Его устраивал их вакуум на двоих. Его устраивала ее податливость и трепещущие ресницы. Ее решительность и храбрость. А еще — доверчивость и правильность. Чистая девочка, созданная для него, уже давно забывшего, что такое неискушенность. И только от него зависело, какой она станет, когда они наконец-то перешагнут черту.
Лерочка ерошила его короткие волосы на затылке, цеплялась за плечи и намеревалась не отступать.
— Не спеши, — оторвался Олег от ее губ. — Мы все успеем. Просто иди за мной.
— Как крыса за дудочкой? — Лерочка еще могла иронизировать, он уже не совсем. Изнутри прорывались темные тяжелые волны, что брали в плен и требовали взять, подмять, присвоить, доминировать. — А поверховодить?
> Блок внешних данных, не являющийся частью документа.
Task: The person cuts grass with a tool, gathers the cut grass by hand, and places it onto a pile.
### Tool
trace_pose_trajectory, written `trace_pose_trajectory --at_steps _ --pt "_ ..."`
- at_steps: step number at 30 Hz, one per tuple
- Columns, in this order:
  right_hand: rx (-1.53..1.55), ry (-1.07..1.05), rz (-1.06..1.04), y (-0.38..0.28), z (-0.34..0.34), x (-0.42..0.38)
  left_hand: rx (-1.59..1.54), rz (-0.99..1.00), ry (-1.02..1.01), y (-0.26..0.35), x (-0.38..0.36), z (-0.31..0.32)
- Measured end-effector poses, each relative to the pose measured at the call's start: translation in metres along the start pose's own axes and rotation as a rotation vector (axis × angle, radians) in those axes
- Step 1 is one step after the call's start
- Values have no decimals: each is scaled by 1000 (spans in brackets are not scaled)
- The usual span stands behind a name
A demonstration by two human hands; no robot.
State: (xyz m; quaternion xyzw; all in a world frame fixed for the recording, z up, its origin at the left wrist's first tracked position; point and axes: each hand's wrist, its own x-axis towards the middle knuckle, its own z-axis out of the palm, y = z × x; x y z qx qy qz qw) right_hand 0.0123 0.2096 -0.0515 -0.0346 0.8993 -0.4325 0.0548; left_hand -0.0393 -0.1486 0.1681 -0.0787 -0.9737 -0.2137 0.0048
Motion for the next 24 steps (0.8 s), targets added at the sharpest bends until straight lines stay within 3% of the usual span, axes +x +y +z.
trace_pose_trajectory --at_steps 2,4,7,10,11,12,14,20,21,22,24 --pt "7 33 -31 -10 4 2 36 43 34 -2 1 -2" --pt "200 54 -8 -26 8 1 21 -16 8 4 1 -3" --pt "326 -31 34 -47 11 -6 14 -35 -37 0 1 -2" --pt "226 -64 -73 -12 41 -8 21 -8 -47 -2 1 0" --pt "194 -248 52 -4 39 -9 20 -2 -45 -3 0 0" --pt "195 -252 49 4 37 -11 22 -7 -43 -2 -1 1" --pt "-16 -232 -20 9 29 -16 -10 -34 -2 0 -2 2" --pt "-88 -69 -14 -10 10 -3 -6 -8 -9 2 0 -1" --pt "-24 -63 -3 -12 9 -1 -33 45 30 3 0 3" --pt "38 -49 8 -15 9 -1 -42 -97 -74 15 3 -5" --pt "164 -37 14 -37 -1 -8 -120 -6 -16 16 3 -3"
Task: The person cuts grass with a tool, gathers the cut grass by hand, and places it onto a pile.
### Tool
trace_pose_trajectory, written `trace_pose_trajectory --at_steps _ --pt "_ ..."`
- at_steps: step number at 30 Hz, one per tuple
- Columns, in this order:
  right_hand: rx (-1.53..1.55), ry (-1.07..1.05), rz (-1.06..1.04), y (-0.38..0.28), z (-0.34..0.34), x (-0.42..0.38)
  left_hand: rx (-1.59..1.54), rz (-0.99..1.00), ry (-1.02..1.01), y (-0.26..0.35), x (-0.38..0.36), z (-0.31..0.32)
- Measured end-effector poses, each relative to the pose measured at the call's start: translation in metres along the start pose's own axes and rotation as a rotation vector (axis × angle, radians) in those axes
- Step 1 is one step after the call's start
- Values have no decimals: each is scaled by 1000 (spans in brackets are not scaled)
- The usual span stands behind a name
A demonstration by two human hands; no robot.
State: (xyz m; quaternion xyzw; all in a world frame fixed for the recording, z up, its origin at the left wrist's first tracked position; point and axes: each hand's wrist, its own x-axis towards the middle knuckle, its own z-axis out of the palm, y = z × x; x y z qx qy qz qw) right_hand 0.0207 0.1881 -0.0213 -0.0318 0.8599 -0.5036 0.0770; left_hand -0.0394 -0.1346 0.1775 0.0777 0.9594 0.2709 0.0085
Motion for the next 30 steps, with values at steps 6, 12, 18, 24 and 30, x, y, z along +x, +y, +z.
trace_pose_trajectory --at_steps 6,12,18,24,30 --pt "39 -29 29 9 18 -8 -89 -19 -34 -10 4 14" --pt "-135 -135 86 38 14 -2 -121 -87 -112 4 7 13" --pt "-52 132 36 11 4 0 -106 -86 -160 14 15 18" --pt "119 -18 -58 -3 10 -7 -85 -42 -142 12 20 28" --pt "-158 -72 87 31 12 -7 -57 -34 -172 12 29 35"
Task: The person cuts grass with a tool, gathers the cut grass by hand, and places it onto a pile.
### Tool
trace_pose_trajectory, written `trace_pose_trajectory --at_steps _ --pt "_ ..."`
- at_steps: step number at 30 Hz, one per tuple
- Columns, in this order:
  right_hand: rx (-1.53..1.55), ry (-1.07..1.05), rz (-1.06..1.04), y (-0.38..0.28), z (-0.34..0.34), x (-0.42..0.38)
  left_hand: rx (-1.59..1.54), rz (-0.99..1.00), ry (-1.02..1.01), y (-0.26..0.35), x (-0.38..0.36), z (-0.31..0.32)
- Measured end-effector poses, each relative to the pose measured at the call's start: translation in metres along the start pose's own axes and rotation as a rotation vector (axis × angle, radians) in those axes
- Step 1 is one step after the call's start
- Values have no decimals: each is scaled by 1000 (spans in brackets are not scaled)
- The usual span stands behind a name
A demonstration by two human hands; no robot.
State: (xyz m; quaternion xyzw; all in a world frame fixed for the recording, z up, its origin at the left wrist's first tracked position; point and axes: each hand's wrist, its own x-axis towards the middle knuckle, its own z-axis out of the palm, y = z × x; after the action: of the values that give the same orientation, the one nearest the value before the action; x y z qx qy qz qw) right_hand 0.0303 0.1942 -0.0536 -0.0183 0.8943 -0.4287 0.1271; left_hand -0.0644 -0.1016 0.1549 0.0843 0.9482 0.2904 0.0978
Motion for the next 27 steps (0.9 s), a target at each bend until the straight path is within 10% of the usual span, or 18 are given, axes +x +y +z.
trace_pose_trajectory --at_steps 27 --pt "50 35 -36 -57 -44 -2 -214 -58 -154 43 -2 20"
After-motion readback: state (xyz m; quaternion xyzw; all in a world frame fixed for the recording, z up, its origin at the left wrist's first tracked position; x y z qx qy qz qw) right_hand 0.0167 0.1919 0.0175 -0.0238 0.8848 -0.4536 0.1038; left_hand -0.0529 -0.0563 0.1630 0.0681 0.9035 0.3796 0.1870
— Успеешь, — пообещал он, снова целуя ее в губы, а позже — осыпая поцелуями Лерочкино лицо, шею, ключицы.
Олег раздевал ее медленно, любуясь и наслаждаясь, не давая сорвать с себя одежду, хоть она и пыталась, преисполненная воодушевлением юного исследователя.
— Учти: мне двадцать шесть, — то ли пыхтела, то ли задыхалась она. — Я не так наивна, как юные девственницы.
— Моя опытная невинная Лерочка, — жарко шептал он ей в ухо и прихватывал мочку зубами, долго исследовал изгиб шеи, прикасаясь ладонями к груди.
Он играл, высекал искры, горел, как в огне, но, стиснув челюсти, уговаривал себя не спешить. Для Олега было очень важно, чтобы Лерочкин первый раз был самым-самым, таким, что запоминается надолго.